こうして昨日、苦労の結果の薬材・属名比定表がとりあえず完成。チラ見せするとこんな感じ。

zokume.jpg

本当はいろいろ注記をつけた方が丁寧なのだが、紙幅の関係もあり、やりだしたらキリがないので、これはデータベースにいずれ入力することとして、以下のような見ようによっちゃかなり言い訳っぽい凡例によって、全力で逃げた(笑)。

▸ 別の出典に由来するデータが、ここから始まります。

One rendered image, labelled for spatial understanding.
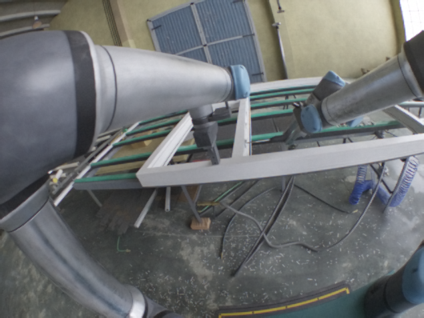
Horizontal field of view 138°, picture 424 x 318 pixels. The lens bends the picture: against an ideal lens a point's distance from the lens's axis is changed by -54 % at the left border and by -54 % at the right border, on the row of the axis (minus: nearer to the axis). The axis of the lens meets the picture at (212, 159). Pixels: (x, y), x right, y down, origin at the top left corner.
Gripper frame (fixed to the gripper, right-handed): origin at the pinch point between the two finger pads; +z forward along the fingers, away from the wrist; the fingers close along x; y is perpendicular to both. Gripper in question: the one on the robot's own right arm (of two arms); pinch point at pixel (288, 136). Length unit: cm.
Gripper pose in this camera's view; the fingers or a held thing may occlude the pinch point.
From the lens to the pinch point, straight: 73.8
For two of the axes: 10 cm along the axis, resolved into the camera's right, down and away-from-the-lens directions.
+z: -3.3, 5.8, 7.4
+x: -1.0, 7.6, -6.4
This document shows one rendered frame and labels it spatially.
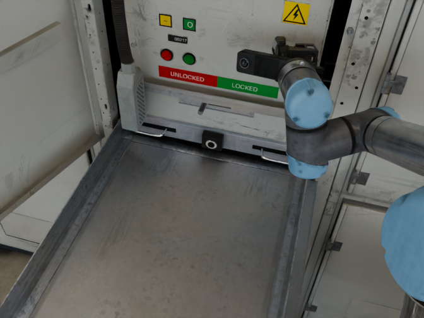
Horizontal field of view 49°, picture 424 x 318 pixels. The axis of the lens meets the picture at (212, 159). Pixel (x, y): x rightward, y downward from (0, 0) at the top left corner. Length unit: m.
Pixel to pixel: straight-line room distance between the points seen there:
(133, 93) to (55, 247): 0.42
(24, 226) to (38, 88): 0.92
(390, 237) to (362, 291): 1.15
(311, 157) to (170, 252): 0.45
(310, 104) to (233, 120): 0.53
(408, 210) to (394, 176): 0.75
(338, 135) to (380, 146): 0.08
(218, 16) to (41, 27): 0.41
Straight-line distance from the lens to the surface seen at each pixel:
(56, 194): 1.76
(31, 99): 1.23
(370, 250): 1.52
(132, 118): 1.25
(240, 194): 1.27
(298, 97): 0.79
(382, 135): 0.85
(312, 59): 1.01
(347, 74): 1.11
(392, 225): 0.57
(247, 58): 0.98
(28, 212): 1.94
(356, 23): 1.05
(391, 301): 1.75
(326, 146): 0.87
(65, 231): 1.22
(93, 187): 1.30
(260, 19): 1.11
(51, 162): 1.37
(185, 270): 1.12
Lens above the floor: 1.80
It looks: 45 degrees down
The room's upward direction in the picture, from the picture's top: 2 degrees clockwise
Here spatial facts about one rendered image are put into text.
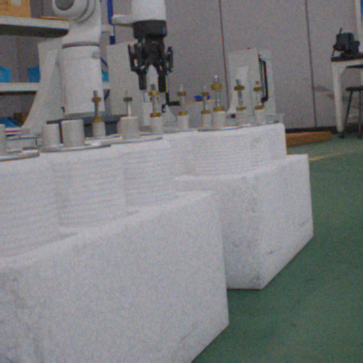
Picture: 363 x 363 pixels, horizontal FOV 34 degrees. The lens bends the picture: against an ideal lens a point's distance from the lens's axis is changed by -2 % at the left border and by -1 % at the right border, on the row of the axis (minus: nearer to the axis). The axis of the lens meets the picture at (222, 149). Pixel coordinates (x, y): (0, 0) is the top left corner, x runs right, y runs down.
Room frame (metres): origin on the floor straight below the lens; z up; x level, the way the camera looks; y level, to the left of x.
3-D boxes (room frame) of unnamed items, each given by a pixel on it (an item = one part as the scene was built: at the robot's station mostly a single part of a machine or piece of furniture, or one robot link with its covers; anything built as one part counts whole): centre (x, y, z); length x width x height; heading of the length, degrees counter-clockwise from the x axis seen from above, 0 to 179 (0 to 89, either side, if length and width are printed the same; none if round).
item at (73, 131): (0.61, 0.15, 0.26); 0.02 x 0.02 x 0.03
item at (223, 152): (1.01, 0.00, 0.16); 0.10 x 0.10 x 0.18
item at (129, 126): (0.72, 0.11, 0.26); 0.02 x 0.02 x 0.03
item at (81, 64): (1.49, 0.33, 0.39); 0.09 x 0.09 x 0.17; 51
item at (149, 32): (1.32, 0.14, 0.45); 0.08 x 0.08 x 0.09
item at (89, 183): (0.61, 0.15, 0.16); 0.10 x 0.10 x 0.18
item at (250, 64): (4.46, 0.17, 0.45); 1.51 x 0.57 x 0.74; 141
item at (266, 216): (1.17, 0.07, 0.09); 0.39 x 0.39 x 0.18; 69
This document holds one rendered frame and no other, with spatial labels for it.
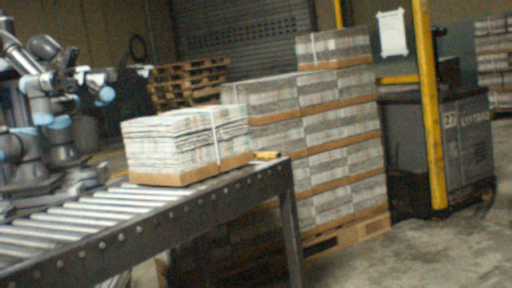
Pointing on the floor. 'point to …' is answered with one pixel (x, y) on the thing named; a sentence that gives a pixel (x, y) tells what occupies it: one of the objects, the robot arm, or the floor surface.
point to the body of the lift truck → (460, 104)
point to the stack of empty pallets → (184, 81)
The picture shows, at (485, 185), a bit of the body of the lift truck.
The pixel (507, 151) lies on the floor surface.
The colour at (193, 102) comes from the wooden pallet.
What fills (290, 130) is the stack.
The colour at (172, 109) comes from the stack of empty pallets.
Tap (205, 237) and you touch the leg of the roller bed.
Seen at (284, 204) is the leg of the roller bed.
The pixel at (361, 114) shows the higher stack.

(1) 学名は属名のみ挙げた(語頭を大文字表記)。ただし、鉱物類や他に学名がない場合は英語名を採録した(語頭を小文字表記)。
(2) 文献番号は第4章第1節にあげた文献リストの番号に対応する。
(3) 植物の分泌物、動物の体の一部、化石などが薬材として用いられることにより、基原生物の名称とその分泌物や一部分の名前が併存する場合もある。
(4) 代用品の存在などにより、一つの薬材名の名の下に有機物と無機物が混在している場合もある。
(5) ある薬材名称に、花の色、産出地域名称などの修飾語が附された下位名称が存在する場合、下位名称に対応する属名も採択した。ただし、ティクタなど数多くの下位名称をもつ薬材の場合、網羅的な属名の採択は行っていない。

 ちなみに、まだ三章の本草書の訳註は入稿していない。授業は始まるし、論文の締め切りはあるし、別件での訳註の締め切りはあるし、こんな状況なのである。

 すべてを放擲して温泉に行ってしまいたい。